Bouffier habe bereits durch seine strikte Weigerung vor der Abstimmung im Parlament am 9. April eindeutig signalisiert, dass eine weitere sachliche Diskussion im Innenausschuss mit Blick auf die bevorstehende IMK obsolet sein würde. Selbst eine inhaltliche Befassung der IMK am 18. April mit diesem Thema sei durch Bouffier allein dadurch verhindert worden, dass die von der Mehrheit des Hessischen Landtags gewünschte Erörterung vom geschäftsführenden Innenminister absichtlich nicht angestoßen worden sei, so Rudolph. Damit gehe es nach Auffassung des SPD-Innenpolitikers der CDU und der FDP offenbar inzwischen gar nicht mehr um einen sachlichen, humanitär ausgerichteten Umgang mit dem Schicksal afghanischer Flüchtlinge, sondern nur um eine Fortsetzung der auf Abschiebung ausgerichteten bisherigen Mehrheitspolitik der CDU aus dem Petitionsausschuss des Hessischen Landtags.

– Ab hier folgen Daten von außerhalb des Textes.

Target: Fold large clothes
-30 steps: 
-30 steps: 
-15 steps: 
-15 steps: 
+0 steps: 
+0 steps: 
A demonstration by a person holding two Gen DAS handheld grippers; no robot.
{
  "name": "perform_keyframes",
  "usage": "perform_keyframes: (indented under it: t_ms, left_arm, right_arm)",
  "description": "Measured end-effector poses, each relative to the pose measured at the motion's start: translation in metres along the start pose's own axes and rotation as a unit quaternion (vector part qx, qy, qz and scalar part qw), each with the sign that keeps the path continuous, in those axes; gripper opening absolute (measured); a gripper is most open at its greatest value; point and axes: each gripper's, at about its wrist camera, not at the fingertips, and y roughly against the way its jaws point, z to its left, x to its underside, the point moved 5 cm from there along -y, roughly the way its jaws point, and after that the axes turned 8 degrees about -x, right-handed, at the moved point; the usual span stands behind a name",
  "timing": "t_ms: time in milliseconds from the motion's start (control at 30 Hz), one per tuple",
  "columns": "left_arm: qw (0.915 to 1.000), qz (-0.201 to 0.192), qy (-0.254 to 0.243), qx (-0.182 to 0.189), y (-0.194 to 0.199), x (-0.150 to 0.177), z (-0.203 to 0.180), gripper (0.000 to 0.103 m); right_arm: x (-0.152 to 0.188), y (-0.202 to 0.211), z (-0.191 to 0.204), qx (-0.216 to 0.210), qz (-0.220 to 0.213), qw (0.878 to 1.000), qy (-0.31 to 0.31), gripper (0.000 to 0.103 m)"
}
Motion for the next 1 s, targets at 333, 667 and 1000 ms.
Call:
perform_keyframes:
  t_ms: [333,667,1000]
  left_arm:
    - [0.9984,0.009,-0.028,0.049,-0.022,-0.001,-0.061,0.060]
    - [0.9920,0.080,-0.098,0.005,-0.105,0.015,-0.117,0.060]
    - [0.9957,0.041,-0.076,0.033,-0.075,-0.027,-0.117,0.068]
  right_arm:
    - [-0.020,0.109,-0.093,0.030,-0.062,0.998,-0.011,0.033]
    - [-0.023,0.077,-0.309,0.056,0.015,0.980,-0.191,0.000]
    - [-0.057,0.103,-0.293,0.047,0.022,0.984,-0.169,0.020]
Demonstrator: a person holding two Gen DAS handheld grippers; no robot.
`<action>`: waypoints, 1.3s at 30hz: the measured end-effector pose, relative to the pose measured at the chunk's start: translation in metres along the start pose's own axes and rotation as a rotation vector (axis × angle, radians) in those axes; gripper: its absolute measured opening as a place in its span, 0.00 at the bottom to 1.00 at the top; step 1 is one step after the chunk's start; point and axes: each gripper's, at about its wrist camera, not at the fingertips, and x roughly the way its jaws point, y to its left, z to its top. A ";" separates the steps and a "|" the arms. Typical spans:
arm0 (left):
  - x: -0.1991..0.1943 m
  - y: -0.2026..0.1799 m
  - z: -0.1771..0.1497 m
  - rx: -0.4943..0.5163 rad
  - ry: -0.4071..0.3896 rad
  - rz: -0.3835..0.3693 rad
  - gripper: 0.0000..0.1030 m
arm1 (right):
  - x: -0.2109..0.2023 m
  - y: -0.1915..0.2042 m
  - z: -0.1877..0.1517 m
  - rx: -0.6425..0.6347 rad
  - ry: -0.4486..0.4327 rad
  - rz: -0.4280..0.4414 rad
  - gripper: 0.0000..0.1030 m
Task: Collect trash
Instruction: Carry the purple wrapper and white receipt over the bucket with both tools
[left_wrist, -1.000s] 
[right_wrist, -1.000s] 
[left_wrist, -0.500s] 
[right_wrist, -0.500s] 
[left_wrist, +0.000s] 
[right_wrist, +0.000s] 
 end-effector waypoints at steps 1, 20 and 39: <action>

Dieses parteipolitische „Muskelspiel“ sei im Umgang mit dem Hessischen Landtag unangemessen, entspreche nicht dem am 27. Januar dieses Jahres zum Ausdruck gekommenen Wählervotum und zeige einmal mehr die Defizite der geschäftsführenden Landesregierung. Im Ergebnis stehe, so Rudolph, jedenfalls fest, dass es rechtlich für den geschäftsführenden Innenminister möglich gewesen wäre, dem Beschluss des Hessischen Landtags vom 9. April zu folgen. Er hätte in der IMK die Rückführungsprobleme und die Situation von Flüchtlingen aus Afghanistan ansprechen und in eigener Zuständigkeit einen hessischen Abschiebstopp von sechs Monaten verfügen können. Beides habe Bouffier ausdrücklich verweigert.